What's outside of here?
Writing computer code is a funny business, fundamentally an exercise in taking a random walk across many abstract concepts to achieve some more concretely defined goal. Different people will see this 'abstractness' in different ways. Personally, the only ground truth I find is in the symbolic representation of programs that guide these machines we call computers, but even that is a fiction in some sense. Symbol and switching rates do have physical limitations, so there is an upper bound on the expressions of programs, but everything between that and the act of naming things are ultimately figments of our imagination. Some might even question if we're all that good at it anyway.
I make this preface to highlight a sentiment I occasionally run across, that there are easily discernible levels of abstraction in programming and information technology in general, some more concrete or 'real' than others. This quality of realism might even be mistaken for objective truths of one matter or the other, to the point that our software artifacts end up mutating our collective reality, or at least skewing it to the point of appearing real.

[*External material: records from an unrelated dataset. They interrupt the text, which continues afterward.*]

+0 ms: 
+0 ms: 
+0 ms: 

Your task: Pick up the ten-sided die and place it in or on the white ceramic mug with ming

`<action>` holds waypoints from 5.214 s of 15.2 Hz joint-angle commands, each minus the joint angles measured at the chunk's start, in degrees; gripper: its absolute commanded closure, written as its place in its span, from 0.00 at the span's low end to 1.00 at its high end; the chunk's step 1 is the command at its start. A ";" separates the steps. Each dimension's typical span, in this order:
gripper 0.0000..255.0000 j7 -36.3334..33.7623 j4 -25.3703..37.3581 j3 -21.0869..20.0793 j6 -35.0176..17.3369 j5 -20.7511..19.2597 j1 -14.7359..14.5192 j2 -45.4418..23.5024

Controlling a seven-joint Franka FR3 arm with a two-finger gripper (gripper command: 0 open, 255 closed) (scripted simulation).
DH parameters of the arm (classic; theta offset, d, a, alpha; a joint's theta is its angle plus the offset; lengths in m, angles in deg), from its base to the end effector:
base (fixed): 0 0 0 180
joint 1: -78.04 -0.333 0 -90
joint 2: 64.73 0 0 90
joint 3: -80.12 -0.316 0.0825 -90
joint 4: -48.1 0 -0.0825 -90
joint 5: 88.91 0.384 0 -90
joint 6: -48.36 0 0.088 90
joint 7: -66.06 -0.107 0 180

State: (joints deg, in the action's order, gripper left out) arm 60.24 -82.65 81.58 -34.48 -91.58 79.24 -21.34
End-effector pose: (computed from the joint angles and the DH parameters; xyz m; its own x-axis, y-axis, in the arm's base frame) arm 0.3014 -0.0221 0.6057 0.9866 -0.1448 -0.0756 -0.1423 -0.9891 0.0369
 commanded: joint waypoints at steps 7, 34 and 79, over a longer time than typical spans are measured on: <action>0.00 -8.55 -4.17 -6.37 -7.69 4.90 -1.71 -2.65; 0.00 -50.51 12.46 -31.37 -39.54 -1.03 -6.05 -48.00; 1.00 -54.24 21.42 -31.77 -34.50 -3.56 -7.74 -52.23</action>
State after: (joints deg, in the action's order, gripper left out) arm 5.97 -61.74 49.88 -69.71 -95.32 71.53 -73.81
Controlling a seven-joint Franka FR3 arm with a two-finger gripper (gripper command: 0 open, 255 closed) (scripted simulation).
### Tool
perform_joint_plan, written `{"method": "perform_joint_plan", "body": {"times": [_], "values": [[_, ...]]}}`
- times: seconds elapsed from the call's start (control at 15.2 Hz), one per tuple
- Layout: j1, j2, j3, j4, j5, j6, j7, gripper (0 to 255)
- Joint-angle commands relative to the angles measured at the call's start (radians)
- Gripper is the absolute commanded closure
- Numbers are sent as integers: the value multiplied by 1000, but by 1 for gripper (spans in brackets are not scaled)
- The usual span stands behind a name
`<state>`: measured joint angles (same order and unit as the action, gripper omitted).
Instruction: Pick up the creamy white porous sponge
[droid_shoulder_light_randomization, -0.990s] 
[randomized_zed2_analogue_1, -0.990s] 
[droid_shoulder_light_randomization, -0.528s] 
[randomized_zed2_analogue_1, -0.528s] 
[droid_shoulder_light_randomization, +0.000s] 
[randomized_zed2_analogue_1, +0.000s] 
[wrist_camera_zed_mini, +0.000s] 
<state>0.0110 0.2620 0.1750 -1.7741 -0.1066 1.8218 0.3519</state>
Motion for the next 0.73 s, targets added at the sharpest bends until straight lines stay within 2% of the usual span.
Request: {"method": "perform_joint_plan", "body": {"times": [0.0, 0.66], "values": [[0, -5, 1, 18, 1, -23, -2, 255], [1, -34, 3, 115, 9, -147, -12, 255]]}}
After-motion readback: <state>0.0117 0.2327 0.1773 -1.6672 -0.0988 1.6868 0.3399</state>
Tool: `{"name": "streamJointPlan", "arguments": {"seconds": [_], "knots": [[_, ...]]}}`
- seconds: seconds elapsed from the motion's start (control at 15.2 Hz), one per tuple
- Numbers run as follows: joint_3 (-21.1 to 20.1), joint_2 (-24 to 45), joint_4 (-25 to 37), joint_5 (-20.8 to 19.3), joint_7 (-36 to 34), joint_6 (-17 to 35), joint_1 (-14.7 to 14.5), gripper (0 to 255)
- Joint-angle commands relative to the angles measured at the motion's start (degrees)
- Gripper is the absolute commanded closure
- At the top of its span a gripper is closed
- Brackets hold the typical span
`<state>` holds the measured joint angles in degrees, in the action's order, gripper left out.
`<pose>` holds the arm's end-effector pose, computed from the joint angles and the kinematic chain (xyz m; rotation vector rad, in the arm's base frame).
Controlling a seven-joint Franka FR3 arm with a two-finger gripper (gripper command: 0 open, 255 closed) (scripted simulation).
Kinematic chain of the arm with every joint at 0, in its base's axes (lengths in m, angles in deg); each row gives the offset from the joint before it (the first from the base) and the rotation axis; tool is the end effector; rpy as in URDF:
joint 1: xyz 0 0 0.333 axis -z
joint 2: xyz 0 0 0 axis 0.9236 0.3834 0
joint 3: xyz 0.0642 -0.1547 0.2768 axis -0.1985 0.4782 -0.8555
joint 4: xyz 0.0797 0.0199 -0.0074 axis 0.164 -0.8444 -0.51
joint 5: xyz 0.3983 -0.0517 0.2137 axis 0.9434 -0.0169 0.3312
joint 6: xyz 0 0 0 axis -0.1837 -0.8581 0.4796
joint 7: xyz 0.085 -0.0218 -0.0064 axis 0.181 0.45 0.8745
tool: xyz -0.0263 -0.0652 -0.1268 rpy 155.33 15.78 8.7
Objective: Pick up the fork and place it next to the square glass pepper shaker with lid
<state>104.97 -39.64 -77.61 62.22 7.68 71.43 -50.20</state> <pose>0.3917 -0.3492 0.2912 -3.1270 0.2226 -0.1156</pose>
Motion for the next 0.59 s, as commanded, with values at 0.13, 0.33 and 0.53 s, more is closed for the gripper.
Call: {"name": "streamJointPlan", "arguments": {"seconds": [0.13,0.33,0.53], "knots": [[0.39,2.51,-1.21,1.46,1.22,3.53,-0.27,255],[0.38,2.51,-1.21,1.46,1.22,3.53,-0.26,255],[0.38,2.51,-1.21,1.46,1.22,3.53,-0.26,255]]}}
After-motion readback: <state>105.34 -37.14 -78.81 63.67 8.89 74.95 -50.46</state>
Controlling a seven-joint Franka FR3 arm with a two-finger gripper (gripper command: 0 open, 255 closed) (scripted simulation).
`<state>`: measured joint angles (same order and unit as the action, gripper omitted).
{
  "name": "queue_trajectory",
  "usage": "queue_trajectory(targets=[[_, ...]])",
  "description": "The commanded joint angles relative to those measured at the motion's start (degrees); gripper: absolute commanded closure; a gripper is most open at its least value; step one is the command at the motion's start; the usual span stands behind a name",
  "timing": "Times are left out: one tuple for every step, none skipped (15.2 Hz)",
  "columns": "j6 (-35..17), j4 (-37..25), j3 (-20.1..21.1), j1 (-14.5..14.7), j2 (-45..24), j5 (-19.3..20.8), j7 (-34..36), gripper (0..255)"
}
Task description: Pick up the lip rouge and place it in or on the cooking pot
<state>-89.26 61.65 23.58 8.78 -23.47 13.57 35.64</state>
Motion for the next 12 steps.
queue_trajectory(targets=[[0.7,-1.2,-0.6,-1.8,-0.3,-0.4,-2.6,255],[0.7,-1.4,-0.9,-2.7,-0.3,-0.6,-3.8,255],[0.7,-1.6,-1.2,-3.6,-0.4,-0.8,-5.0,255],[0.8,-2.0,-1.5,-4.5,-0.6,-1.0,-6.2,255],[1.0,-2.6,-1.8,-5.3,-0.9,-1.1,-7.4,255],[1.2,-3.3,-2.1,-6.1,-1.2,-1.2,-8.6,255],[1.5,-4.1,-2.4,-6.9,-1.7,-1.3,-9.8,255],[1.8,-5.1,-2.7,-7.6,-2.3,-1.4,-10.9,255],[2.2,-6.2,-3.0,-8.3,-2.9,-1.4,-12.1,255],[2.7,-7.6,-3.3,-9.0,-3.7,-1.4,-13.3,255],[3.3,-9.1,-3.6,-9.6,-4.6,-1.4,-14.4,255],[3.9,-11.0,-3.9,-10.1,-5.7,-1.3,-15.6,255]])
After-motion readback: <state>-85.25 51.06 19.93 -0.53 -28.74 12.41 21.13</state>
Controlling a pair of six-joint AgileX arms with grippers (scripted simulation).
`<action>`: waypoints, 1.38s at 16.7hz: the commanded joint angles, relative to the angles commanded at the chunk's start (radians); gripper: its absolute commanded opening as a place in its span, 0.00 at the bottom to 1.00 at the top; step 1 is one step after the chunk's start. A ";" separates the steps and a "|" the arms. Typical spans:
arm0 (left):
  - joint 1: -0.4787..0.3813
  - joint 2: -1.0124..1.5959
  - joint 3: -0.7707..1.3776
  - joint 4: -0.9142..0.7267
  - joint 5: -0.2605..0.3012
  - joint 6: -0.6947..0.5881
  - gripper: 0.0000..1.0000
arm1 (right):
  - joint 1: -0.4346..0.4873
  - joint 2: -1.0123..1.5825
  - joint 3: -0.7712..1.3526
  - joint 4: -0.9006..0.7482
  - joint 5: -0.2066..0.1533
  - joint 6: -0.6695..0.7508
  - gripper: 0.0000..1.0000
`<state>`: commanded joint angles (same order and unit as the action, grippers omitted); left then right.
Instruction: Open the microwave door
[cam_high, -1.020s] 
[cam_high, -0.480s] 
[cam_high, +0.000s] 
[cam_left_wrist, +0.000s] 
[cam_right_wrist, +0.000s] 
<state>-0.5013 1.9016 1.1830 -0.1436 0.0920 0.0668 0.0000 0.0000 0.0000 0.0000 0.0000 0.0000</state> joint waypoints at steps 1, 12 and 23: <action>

It's my opinion that, it is the act of seeking the ultimate truth of everything in these tools that leads us astray. I don't believe this is an original thought, but seeing the rapid incursion of "AI" and other algorithmic systems into our lives and the objects around us gives me pause. Doctors take the hippocratic oath and generally respect the limits of medicinal practice, but there are some overeager technologists who seem to revel in the manifestation of their truth, regardless of the consequences.
Our imagination's ability to manifest is both awe-inspiring and terrific, and I think we owe it to ourselves to be even more imaginative on the whole. I make no general prescription of what that should look like, it would defeat the point. However, I think on the whole we're digging a pretty complex rut that might be difficult to get out of later.